Final Draft has been the screenwriter's default for 30 years. Migrating into a connected pre-production suite shouldn't mean rewriting the screenplay. StoryboardCanvas Script imports FDX files preserving everything that matters.

1

Export from Final Draft

In Final Draft: File → Save as → choose '.fdx (Final Draft)' from the format dropdown. The .fdx file is XML under the hood; everything Final Draft stores travels with it.

2

Open /script in StoryboardCanvas

From any project's dashboard, click /script. The empty editor shows an Import zone — drag your .fdx file in. The import parses the XML and reconstructs the script: scene headings, action, characters, dialogue, parentheticals, transitions, dual dialogue, lyrics, centered, page breaks, sections, synopses, and notes.

3

Verify revision mode

Revision colours — the industry-standard rotation (white, blue, pink, yellow, green, goldenrod, buff, salmon, cherry, second blue) — are preserved. Locked scene numbers, alphanumeric inserts (A8, B8, C8), and locked pages all transfer.
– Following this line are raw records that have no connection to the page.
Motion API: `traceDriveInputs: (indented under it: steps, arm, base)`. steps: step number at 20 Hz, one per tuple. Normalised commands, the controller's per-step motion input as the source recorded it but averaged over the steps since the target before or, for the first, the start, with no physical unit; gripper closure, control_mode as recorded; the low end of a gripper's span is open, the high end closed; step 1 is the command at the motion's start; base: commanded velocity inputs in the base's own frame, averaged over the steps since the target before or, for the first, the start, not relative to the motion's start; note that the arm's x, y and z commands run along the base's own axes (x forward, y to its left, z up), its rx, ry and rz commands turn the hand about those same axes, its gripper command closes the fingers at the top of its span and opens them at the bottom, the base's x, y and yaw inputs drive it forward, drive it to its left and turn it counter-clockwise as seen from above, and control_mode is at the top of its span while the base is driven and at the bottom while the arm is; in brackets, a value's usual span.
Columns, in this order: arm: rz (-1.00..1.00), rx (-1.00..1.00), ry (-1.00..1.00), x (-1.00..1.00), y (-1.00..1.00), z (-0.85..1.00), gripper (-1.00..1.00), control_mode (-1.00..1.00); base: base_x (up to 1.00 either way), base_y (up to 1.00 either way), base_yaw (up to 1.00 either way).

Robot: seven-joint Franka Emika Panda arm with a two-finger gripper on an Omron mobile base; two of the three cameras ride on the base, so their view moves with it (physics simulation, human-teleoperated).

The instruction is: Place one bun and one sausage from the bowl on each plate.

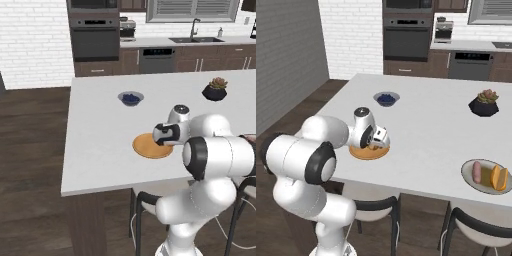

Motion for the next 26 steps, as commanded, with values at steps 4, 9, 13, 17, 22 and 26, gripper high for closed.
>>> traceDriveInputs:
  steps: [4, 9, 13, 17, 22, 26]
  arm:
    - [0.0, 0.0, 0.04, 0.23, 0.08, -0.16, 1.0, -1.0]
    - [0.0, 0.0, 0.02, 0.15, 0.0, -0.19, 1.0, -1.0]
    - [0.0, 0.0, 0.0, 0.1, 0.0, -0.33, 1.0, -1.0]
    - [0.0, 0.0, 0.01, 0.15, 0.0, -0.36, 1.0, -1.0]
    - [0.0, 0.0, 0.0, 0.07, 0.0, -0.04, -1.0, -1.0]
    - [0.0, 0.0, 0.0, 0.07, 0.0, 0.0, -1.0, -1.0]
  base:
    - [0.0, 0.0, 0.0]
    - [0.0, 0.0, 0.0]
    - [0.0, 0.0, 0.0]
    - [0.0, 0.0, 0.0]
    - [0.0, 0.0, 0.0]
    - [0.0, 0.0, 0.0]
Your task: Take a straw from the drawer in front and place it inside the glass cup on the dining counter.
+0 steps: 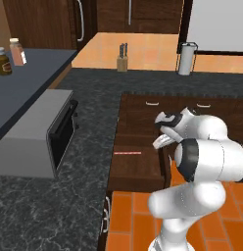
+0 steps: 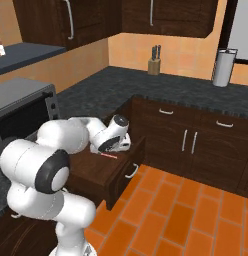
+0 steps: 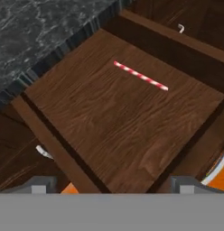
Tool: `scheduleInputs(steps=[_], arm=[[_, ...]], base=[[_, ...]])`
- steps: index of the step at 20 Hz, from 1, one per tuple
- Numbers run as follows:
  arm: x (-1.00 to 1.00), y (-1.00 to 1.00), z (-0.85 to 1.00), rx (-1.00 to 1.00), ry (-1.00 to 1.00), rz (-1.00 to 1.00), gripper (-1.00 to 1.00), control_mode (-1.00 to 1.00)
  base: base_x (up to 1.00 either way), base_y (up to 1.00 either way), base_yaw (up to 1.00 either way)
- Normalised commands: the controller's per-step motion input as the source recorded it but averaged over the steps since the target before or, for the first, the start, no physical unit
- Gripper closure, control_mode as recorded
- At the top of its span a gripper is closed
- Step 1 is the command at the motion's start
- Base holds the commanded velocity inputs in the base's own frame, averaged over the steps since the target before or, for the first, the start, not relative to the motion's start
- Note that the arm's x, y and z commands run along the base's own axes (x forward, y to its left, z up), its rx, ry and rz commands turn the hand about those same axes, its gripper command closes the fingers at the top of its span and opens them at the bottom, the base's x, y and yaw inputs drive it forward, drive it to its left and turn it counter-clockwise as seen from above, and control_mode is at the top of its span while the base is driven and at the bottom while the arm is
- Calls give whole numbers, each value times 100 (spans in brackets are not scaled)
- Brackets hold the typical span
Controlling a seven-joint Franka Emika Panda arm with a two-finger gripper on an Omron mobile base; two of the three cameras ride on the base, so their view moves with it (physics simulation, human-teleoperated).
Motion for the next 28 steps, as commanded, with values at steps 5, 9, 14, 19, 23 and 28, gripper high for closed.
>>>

Open the Revision panel to confirm the active draft colour matches the source.

4

Save and watch the autoseed fire

First save in /script kicks the autoseed pipeline: /cast pre-populates from named characters; /breakdown is ready to run a full-screenplay AI pass; the shotlist module can bulk-parse the scenes into shots. One import, every downstream tool seeded.

Export back to Final Draft any time — /script writes a clean .fdx your agent and your studio can open. You're not locked in.